[[ PROVIDED DATA open ]]

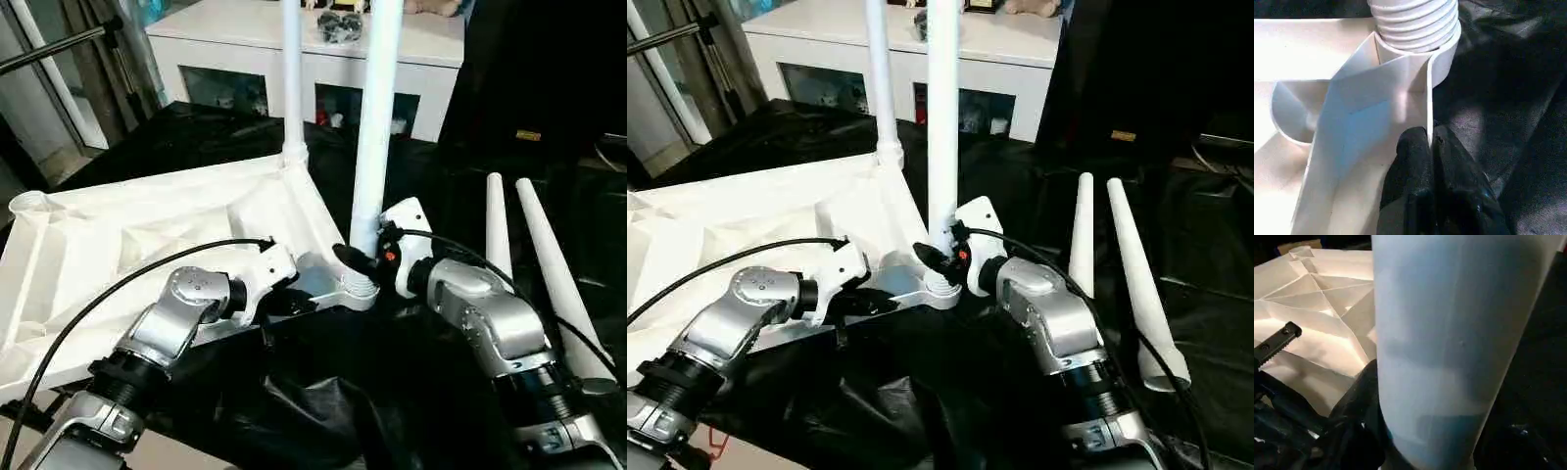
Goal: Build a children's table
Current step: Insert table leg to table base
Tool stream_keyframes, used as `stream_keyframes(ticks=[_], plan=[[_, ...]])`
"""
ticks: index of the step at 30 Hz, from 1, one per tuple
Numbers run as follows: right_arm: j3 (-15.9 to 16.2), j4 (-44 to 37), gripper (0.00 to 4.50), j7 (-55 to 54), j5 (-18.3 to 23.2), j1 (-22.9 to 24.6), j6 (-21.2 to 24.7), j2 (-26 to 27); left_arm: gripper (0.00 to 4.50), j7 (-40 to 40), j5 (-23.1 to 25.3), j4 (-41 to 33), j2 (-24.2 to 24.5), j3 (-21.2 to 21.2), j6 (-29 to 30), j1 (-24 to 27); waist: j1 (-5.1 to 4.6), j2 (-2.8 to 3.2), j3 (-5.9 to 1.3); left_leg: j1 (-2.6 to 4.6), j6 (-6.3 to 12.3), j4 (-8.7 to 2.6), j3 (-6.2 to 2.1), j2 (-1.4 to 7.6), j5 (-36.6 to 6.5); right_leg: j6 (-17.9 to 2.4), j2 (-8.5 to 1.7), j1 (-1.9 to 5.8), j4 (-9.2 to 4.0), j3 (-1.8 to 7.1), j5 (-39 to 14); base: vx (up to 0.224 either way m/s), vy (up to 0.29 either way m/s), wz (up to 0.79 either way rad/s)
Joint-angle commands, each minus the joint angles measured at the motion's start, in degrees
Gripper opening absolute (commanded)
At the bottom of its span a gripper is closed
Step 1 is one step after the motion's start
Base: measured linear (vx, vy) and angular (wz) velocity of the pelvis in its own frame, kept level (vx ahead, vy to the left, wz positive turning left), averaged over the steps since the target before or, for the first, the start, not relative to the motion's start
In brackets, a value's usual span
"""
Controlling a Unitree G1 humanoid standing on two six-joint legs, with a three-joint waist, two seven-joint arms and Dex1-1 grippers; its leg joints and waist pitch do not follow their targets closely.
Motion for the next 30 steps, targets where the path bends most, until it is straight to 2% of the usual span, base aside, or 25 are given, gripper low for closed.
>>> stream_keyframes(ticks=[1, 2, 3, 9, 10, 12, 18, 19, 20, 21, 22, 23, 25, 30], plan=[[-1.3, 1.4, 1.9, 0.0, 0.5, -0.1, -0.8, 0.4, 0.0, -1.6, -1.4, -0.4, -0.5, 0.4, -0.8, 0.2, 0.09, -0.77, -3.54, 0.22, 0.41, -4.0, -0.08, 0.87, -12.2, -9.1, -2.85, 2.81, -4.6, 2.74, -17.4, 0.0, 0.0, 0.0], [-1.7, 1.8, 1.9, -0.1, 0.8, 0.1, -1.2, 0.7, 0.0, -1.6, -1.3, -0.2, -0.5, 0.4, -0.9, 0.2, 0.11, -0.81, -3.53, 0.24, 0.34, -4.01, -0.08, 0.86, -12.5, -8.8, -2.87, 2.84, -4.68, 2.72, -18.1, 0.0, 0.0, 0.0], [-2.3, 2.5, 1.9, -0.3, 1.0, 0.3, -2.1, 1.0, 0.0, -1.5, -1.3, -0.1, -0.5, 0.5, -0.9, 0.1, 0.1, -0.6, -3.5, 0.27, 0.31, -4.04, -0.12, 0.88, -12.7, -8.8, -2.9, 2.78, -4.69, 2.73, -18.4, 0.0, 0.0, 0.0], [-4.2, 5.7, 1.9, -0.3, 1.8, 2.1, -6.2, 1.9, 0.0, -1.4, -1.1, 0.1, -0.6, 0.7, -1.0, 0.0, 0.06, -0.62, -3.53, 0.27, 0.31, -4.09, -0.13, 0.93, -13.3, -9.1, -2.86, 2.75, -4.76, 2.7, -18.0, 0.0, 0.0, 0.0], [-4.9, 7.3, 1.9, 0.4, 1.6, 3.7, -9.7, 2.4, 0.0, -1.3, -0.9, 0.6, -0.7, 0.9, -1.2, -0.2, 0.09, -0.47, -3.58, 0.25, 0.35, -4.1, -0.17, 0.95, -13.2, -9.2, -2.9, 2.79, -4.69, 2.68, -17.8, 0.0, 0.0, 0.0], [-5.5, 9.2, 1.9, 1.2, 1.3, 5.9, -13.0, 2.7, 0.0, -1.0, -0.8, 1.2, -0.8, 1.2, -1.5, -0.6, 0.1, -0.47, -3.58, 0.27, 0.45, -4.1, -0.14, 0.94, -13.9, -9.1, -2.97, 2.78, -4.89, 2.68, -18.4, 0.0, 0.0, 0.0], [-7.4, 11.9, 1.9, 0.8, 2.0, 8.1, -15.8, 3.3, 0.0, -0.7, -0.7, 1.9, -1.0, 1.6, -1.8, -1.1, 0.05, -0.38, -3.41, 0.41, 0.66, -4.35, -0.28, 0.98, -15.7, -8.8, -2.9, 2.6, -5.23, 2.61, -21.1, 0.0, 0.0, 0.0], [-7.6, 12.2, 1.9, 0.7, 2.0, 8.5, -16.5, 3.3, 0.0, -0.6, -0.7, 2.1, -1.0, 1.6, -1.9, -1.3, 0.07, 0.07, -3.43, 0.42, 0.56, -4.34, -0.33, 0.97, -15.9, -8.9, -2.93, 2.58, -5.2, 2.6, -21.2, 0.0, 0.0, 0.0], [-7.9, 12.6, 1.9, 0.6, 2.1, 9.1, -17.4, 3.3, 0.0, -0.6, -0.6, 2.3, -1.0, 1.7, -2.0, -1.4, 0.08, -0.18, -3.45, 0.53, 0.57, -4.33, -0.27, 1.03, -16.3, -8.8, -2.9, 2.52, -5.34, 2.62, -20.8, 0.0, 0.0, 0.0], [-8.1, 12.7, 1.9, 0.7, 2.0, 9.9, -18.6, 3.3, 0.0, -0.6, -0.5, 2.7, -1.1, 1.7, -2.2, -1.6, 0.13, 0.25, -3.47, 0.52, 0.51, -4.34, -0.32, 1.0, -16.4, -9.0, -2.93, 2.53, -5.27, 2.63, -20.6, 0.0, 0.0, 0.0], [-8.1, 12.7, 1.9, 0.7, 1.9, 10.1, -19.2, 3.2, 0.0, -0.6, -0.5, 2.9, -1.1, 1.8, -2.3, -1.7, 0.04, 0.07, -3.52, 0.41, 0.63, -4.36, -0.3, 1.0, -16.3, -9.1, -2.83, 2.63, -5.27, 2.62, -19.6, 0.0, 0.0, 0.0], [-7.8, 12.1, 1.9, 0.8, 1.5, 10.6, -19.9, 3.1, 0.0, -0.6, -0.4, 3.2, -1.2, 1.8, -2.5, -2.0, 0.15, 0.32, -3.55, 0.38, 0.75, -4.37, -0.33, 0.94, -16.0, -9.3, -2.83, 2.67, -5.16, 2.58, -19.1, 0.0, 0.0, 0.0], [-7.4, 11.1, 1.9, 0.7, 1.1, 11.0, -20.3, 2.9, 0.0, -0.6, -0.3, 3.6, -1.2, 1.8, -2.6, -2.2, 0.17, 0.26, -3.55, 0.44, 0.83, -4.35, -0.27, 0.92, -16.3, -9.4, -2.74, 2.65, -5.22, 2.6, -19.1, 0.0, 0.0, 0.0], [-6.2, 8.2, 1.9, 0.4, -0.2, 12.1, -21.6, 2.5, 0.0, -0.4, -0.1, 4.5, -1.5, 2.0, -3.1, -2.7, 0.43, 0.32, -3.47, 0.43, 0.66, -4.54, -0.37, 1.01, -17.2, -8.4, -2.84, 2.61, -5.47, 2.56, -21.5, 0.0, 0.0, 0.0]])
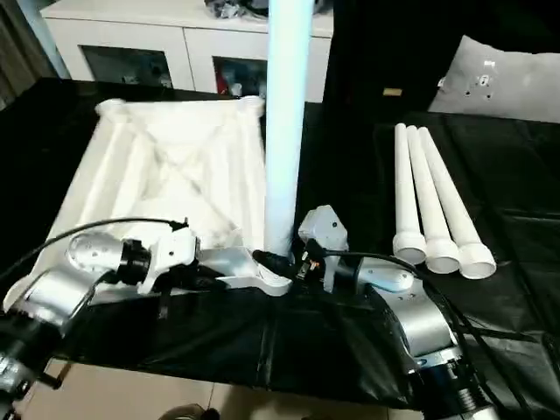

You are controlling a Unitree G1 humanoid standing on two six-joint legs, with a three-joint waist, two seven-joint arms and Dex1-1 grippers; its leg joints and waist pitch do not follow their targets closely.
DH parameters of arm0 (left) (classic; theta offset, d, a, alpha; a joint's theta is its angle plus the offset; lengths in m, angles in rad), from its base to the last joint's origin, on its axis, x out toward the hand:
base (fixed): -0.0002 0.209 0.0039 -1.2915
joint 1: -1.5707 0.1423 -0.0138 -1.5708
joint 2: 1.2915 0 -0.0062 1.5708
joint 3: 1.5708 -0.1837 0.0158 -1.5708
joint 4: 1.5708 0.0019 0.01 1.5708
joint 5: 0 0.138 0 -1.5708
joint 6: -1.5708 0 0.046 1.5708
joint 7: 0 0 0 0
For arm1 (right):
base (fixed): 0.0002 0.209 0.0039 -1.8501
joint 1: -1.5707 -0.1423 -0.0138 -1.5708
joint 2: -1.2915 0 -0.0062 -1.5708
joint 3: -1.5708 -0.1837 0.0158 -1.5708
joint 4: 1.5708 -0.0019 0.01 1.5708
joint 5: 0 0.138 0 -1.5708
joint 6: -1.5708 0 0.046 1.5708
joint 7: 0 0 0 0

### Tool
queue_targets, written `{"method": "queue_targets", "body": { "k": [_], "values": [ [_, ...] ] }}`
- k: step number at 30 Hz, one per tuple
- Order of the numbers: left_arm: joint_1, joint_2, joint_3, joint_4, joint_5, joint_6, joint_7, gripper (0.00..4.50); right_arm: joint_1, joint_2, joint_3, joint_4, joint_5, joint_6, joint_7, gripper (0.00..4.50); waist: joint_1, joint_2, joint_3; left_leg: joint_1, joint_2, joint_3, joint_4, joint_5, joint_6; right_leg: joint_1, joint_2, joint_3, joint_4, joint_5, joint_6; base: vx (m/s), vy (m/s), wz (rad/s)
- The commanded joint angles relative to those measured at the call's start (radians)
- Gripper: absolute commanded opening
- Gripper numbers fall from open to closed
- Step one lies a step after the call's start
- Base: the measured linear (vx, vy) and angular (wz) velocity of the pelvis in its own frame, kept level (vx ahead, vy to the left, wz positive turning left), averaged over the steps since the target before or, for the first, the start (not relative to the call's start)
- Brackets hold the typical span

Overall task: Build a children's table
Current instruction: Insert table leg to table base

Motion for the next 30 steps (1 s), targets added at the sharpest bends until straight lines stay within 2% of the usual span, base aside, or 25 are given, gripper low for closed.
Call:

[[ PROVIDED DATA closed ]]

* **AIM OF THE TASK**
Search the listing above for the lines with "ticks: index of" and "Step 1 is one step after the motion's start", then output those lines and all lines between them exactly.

* **RESULT OF THE EXERCISE**
ticks: index of the step at 30 Hz, from 1, one per tuple
Numbers run as follows: right_arm: j3 (-15.9 to 16.2), j4 (-44 to 37), gripper (0.00 to 4.50), j7 (-55 to 54), j5 (-18.3 to 23.2), j1 (-22.9 to 24.6), j6 (-21.2 to 24.7), j2 (-26 to 27); left_arm: gripper (0.00 to 4.50), j7 (-40 to 40), j5 (-23.1 to 25.3), j4 (-41 to 33), j2 (-24.2 to 24.5), j3 (-21.2 to 21.2), j6 (-29 to 30), j1 (-24 to 27); waist: j1 (-5.1 to 4.6), j2 (-2.8 to 3.2), j3 (-5.9 to 1.3); left_leg: j1 (-2.6 to 4.6), j6 (-6.3 to 12.3), j4 (-8.7 to 2.6), j3 (-6.2 to 2.1), j2 (-1.4 to 7.6), j5 (-36.6 to 6.5); right_leg: j6 (-17.9 to 2.4), j2 (-8.5 to 1.7), j1 (-1.9 to 5.8), j4 (-9.2 to 4.0), j3 (-1.8 to 7.1), j5 (-39 to 14); base: vx (up to 0.224 either way m/s), vy (up to 0.29 either way m/s), wz (up to 0.79 either way rad/s)
Joint-angle commands, each minus the joint angles measured at the motion's start, in degrees
Gripper opening absolute (commanded)
At the bottom of its span a gripper is closed
Step 1 is one step after the motion's start

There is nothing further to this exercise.